Chirurgischer Ratgeber:

Wenn der „Blinddarm links liegt“
Akute Bauchschmerzen mit dringlicher Operationsindikation

Wieso liegt ein Blinddarm links, der liegt doch rechts im Unterbauch, „das weiß man doch“!

Das stimmt zunächst prinzipiell. Also ruft man Google auf und gibt die Frage ein. In Sekundenschnelle antwortet dieser „schlaue Ratgeber“; so brauchte man den Beitrag gar nicht mehr schreiben.

Rückerinnerung

Ihr „Chirurgischer Ratgeber“ will es Ihnen dennoch vermitteln. Als es noch keinen hochauflösenden Ultraschall oder computergesteuerte Bildgebung vom Bauchraum gab, wurde mit den Händen die Diagnose einer akuten Erkrankung gestellt, das war noch vor 30 Jahren Alltag. Und es gab keine Kamera, die durch die Bauchdecke eingebracht, feststellen kann, wie schlimm es ist und um was es sich handelt.

Man musste nur lange genug den Beruf des „Bauchchirurgen“ ausführen, dann kam die Situation, dass man den immer (?) rechts liegenden Blinddarm mit einer entsprechenden Schnittführung rechts am Bauch „suchte“ und nicht fand. Ach, hätte man nur in der Mitte des Unterbauches geschnitten, dann wäre es einfach gewesen, den Schnitt entsprechend zu verlängern, bis man am Ziel war.
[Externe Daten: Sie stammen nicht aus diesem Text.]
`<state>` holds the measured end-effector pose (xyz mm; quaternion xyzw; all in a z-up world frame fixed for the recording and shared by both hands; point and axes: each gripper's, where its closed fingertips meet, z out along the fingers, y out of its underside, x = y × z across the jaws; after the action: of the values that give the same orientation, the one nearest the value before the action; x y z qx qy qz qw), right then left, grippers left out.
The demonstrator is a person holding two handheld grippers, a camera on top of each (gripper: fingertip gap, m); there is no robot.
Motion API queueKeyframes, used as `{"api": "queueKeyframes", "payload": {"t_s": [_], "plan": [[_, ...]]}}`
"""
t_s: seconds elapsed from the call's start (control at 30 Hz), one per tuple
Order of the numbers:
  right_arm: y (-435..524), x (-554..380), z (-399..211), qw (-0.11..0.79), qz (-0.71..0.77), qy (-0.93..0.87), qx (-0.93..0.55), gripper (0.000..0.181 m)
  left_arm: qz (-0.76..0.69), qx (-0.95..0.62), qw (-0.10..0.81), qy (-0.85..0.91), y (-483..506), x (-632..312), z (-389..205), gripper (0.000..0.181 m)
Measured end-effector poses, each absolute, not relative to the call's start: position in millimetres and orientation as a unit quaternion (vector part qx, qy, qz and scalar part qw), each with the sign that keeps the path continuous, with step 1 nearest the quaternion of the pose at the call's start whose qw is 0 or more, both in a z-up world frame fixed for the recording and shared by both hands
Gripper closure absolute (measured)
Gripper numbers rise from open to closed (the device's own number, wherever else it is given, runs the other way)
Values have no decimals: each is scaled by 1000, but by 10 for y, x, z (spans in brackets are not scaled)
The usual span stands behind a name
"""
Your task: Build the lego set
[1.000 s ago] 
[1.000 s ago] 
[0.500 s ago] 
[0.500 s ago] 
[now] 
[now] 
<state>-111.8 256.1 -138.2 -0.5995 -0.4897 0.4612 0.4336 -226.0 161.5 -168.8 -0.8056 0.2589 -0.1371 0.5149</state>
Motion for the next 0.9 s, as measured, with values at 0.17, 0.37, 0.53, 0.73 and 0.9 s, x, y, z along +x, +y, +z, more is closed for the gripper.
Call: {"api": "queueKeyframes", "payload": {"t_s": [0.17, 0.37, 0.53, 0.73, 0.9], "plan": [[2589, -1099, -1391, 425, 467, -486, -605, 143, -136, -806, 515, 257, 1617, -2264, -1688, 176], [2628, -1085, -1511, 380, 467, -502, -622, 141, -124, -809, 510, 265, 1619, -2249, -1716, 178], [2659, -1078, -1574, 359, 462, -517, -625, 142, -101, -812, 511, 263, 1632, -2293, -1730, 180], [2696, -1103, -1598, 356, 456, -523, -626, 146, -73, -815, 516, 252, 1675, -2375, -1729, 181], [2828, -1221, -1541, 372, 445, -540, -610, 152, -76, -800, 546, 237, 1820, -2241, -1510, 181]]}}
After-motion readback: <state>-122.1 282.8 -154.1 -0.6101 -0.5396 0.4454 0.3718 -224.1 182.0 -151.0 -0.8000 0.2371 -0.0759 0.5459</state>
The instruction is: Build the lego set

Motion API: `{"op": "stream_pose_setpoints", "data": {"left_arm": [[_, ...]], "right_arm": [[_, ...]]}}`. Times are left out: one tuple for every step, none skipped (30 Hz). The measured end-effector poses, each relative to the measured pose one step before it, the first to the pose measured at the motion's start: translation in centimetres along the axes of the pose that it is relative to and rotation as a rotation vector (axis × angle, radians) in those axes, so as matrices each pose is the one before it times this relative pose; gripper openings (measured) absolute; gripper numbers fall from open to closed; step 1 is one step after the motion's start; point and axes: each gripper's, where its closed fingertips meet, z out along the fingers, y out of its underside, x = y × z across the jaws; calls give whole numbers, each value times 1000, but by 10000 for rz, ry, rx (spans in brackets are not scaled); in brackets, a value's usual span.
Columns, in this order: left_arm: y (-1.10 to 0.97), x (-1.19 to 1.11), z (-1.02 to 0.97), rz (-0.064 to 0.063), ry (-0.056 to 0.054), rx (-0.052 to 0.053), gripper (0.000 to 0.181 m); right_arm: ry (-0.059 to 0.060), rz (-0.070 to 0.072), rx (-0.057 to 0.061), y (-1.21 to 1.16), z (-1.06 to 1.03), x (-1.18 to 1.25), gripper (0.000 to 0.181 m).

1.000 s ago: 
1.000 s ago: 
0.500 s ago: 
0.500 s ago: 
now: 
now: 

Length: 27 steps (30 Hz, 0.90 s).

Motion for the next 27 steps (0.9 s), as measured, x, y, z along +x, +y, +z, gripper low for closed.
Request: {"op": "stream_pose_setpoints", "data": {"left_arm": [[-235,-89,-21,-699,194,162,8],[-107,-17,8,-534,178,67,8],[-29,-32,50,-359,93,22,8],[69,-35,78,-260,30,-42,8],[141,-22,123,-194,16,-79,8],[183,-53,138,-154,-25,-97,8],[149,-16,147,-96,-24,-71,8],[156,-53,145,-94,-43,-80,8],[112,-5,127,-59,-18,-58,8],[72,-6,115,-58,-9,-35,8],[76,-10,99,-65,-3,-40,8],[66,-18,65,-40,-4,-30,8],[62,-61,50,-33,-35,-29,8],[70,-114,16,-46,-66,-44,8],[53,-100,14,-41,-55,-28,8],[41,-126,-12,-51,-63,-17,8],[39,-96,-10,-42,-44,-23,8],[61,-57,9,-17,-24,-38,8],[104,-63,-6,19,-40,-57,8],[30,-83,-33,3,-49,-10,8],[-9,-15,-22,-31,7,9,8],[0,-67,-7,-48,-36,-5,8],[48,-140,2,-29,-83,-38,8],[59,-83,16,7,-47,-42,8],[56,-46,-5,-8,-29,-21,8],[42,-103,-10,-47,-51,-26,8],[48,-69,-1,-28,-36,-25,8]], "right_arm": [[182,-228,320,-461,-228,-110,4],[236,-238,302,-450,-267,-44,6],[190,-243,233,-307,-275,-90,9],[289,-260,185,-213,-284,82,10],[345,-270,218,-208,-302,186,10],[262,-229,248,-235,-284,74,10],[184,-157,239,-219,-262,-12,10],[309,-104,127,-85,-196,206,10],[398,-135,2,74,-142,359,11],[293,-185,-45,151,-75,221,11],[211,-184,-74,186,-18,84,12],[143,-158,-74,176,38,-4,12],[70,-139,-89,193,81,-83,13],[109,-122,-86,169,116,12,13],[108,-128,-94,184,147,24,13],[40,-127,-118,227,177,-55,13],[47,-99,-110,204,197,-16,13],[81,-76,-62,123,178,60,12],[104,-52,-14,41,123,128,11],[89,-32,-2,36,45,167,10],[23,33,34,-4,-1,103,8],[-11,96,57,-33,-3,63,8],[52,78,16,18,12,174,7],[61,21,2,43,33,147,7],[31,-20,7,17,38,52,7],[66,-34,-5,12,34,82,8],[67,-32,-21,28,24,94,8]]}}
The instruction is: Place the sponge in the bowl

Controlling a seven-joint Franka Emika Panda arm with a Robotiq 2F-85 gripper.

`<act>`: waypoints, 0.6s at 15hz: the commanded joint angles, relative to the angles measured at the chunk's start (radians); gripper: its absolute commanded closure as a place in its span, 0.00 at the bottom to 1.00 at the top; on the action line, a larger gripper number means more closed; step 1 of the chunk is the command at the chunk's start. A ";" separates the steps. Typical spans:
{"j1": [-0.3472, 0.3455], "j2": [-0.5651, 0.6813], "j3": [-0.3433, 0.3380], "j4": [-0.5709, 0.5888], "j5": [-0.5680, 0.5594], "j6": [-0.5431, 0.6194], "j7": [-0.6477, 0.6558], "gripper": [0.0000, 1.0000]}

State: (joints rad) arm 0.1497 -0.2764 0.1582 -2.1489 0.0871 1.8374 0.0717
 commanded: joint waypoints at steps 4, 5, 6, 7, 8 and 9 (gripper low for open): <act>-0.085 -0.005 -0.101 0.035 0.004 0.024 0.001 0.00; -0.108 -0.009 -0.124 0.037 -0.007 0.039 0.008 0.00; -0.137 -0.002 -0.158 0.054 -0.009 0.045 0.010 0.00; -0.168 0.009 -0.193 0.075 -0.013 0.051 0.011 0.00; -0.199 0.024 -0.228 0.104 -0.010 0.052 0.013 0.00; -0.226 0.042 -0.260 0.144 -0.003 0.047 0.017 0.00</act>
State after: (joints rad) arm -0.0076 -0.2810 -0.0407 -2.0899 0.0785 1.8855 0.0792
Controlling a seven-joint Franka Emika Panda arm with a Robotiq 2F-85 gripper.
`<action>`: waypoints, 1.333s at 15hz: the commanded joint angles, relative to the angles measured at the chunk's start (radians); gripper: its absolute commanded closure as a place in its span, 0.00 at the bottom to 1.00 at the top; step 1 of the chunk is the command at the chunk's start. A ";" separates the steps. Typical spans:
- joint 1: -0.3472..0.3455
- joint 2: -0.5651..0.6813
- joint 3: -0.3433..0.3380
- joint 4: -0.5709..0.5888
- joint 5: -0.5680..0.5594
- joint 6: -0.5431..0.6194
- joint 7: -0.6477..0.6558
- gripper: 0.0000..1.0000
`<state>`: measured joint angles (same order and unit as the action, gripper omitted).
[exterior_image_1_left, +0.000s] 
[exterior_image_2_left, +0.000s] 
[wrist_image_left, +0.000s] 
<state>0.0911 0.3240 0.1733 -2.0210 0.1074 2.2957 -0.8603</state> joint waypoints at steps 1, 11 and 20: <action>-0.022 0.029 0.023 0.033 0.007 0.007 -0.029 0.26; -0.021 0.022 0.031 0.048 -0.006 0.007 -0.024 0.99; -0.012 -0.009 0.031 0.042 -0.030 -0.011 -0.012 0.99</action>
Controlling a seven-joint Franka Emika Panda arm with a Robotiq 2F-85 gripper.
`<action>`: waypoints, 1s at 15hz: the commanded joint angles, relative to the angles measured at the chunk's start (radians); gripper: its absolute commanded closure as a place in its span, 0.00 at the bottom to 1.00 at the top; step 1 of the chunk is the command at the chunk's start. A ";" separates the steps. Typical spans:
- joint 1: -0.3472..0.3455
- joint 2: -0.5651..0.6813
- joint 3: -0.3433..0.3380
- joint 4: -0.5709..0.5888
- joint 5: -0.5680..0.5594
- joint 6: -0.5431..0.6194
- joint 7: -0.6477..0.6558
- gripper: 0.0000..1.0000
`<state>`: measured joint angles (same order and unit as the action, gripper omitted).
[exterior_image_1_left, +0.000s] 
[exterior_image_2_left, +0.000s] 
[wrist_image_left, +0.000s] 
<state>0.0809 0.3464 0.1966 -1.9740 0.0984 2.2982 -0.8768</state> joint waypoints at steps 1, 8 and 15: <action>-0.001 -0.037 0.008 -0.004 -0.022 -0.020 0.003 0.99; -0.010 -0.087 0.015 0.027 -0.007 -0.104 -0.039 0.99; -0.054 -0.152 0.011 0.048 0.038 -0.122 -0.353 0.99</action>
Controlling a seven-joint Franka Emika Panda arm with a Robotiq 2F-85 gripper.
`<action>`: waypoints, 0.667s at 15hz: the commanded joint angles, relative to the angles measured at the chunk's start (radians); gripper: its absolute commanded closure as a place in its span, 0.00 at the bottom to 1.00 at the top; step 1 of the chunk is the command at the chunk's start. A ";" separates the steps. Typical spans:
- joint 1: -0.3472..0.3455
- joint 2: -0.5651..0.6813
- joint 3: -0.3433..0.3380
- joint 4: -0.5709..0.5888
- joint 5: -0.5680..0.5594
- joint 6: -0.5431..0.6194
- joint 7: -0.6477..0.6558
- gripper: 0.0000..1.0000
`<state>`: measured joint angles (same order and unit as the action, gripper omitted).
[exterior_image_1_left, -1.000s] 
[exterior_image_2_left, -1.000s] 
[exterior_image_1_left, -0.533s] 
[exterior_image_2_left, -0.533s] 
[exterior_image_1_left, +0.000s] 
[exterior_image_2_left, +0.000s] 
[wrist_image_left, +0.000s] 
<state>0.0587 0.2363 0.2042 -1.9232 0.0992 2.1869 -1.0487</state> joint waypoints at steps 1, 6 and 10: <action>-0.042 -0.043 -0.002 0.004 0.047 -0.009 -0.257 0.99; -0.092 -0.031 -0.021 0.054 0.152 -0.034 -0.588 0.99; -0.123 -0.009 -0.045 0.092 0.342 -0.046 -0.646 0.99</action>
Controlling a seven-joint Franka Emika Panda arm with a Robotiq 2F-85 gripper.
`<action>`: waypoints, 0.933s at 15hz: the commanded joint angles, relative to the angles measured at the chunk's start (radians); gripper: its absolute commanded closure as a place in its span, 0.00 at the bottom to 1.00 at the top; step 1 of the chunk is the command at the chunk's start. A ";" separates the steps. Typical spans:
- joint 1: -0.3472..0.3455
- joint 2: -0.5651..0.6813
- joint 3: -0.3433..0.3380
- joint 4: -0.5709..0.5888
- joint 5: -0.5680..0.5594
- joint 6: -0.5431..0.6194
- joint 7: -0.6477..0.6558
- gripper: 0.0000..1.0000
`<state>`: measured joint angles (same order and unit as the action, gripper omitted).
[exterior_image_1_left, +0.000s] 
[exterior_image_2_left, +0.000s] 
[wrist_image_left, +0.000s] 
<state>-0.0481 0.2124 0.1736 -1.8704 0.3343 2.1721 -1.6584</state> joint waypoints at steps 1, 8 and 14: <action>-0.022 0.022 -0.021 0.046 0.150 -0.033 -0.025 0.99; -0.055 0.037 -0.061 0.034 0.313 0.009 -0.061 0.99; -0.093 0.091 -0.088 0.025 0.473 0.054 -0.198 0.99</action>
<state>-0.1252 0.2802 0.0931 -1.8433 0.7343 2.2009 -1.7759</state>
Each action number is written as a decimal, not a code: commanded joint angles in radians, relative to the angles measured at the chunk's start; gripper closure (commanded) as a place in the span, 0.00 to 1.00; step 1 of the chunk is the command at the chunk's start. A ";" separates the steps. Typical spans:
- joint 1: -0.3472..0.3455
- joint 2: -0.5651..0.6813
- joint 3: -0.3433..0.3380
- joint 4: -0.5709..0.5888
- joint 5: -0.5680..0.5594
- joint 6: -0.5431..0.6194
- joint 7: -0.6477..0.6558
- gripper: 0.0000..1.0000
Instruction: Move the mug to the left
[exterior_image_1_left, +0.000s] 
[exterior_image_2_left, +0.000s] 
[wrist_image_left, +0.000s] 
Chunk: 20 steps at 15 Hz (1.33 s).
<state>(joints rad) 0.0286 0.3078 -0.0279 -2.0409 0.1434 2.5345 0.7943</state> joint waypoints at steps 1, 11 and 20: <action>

Ältere Menschen, die bis etwa 1990 „am Blinddarm operiert wurden“, haben am Bauch oft sehr große Narben, die auch viel Ärger gemacht hatten, weil sie damals so schlecht heilten („da war alles vereitert“).

„Situs inversus“ eine „Bauchfalle“ für den Chirurgen

Herz, Leber oder Milz und eben auch der Darm können spiegelbildlich vertauscht sein, das Wunderwerk Mensch funktioniert trotzdem tadellos, es ist per se nicht krankhaft.

Nur das fehlende Wissen über eine seitenverkehrte Organverteilung bringen Patient und Arzt mitunter in eine prekäre Lage.

Und das war „früher“ wesentlich komplizierter, ohne die fehlenden technischen und diagnostischen Möglichkeiten.

Akute Divertikel-Entzündung des Dickdarmes

Plötzlich schmerzt der Bauch links, eine gefährliche entzündliche Erkrankung im Bauch verursacht links im Mittel- bis Unterbauch zuerst den Schmerz, sie nennt sich Dickdarm-Divertikel-Entzündung.

Differentialdiagnostisch spielen linksseitige Harnwegsinfekte mit Koliken und frauenärztliche Erkrankungen die Hauptrolle (Tabelle).

Was ist ein Dickdarm-Divertikel?

Bei einem Divertikel wölbt sich die Darminnenwand nach außen. Die Wand des Divertikels ist ganz dünn, weil die muskulären Schichten der Darmwand fehlen. Die Ausstülpung bereitet jedoch keine Beschwerden. Eine Anhäufung von Divertikel bezeichnet man als Divertikulose.

Wenn die Divertikel Beschwerden machen oder zu Komplikationen führen, handelt es sich um die Divertikelkrankheit. Entzünden sich die Ausstülpungen, spricht man von Divertikulitis.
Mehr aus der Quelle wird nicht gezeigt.